TryHackMe: Advent Of Cyber 2024 Day 17

An attack now, it seems, on the town's CCTV,
There's a problem with the logs, but what could it be?
An idea put forward of a log format switch,
Not as expected, the idea of the Glitch!

https://tryhackme.com/r/room/adventofcyber2024

Background Story

Marta May Ware is going crazy: someone has disconnected the main server from the Wareville network, and nobody knows who it is! As soon as she realized it, she contacted Wareville’s top physical security company, WareSec&Aware, to let her view the data centre’s CCTV streams. They forbade it entirely: for privacy reasons, only the camera owner can view the recordings. Not even the WareSec&Aware employees themselves are allowed to do so.

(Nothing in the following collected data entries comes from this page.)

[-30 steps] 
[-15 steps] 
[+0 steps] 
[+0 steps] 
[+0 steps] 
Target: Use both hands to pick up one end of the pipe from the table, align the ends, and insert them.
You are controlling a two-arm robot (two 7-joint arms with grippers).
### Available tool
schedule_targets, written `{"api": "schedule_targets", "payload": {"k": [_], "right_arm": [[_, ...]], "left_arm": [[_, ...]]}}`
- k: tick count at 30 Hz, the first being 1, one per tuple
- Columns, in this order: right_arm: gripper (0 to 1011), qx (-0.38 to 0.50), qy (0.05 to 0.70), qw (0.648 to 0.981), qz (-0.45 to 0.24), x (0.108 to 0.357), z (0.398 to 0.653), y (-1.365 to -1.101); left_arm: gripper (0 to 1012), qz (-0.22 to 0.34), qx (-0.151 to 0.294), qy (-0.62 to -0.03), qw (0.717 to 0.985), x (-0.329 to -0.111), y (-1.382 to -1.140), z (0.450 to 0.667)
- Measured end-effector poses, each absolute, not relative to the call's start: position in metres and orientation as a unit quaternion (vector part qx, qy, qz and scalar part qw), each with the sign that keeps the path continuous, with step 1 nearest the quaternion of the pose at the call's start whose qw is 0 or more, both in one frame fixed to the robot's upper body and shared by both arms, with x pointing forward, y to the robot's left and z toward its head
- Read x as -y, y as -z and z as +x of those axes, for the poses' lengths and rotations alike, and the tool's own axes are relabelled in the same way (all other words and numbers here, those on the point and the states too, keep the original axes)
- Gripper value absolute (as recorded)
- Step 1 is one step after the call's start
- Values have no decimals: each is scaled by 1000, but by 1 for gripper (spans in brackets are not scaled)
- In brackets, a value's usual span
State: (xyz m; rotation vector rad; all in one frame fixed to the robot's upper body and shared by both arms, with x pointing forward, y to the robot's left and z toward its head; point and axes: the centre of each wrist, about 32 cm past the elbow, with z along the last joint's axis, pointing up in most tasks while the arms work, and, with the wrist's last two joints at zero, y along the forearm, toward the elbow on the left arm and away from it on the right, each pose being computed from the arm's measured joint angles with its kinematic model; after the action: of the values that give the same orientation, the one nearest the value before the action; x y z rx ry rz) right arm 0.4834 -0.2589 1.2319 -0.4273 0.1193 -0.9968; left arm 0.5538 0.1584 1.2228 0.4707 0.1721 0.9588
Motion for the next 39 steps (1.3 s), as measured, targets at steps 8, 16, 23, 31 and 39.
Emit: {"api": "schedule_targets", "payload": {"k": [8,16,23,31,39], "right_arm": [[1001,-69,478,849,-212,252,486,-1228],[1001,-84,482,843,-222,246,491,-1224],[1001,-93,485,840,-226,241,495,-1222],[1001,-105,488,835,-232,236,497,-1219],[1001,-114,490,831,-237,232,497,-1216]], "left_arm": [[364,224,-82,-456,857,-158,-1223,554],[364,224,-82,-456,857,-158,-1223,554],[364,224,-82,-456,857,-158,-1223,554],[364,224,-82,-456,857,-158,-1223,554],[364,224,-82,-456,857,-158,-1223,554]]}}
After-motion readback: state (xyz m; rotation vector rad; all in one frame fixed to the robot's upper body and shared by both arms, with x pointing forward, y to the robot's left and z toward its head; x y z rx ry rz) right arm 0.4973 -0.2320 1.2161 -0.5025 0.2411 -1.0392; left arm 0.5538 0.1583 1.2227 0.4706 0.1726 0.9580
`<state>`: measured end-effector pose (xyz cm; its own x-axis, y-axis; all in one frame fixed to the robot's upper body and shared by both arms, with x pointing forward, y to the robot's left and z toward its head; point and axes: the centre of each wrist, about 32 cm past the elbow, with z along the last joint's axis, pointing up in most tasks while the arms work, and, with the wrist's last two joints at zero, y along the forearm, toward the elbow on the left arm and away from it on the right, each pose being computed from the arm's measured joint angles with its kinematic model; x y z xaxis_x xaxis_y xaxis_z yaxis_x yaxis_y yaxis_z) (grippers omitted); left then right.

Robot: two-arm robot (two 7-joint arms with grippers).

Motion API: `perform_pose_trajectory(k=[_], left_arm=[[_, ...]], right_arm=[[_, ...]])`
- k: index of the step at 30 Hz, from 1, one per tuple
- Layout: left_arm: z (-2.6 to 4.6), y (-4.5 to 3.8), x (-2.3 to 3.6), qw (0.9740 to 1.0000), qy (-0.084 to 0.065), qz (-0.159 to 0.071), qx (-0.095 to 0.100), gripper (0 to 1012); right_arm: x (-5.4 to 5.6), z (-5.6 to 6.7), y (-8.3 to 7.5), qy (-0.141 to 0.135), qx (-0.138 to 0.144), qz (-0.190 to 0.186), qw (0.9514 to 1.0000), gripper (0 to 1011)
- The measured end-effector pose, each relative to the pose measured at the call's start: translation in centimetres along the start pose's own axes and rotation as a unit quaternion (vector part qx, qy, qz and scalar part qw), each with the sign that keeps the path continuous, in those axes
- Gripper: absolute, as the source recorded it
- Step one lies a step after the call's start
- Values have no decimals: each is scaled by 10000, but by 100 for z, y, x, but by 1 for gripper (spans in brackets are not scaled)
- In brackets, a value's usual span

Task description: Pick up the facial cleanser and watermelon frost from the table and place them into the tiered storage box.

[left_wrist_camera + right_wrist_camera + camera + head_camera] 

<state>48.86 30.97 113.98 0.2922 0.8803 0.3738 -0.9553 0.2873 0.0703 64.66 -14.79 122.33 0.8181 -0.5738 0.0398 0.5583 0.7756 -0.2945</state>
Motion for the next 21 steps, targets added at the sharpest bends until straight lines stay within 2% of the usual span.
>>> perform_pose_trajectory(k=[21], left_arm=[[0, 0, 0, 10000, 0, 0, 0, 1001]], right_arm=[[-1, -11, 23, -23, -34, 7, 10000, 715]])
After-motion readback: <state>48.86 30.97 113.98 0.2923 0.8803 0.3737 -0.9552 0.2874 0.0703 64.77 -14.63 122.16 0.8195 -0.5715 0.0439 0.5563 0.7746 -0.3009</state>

Still, they said there was no recording of anybody entering the data centre yesterday! How could that be, wondered Marta May, desperate for answers. Their first supposition was that the owner of the cameras must have deleted the recordings from their managing web page. But the data centre’s camera owner surely can’t be the perpetrator: it is no other than Byte, Glitch’s dog! Glitch insisted with Marta to leave the ownership of the cameras to Byte precisely to avoid these kinds of happenings: Byte, the ultimate good boy, combines loyalty and sharp instincts to keep any place safe.

Marta May calls Glitch and McSkidy right away, explaining the situation in between the sobs. Glitch’s eyes darken: Someone is trying to frame Byte, and he will not let anybody vex his beautiful dog!

McSkidy is perplexed: why are the people at WareSec&Aware “supposing” that Byte had deleted the recordings? Shouldn’t they have some logs to prove such an accusation?

Marta May has the answer: they do have some log files that they back up every 6 hours, give or take.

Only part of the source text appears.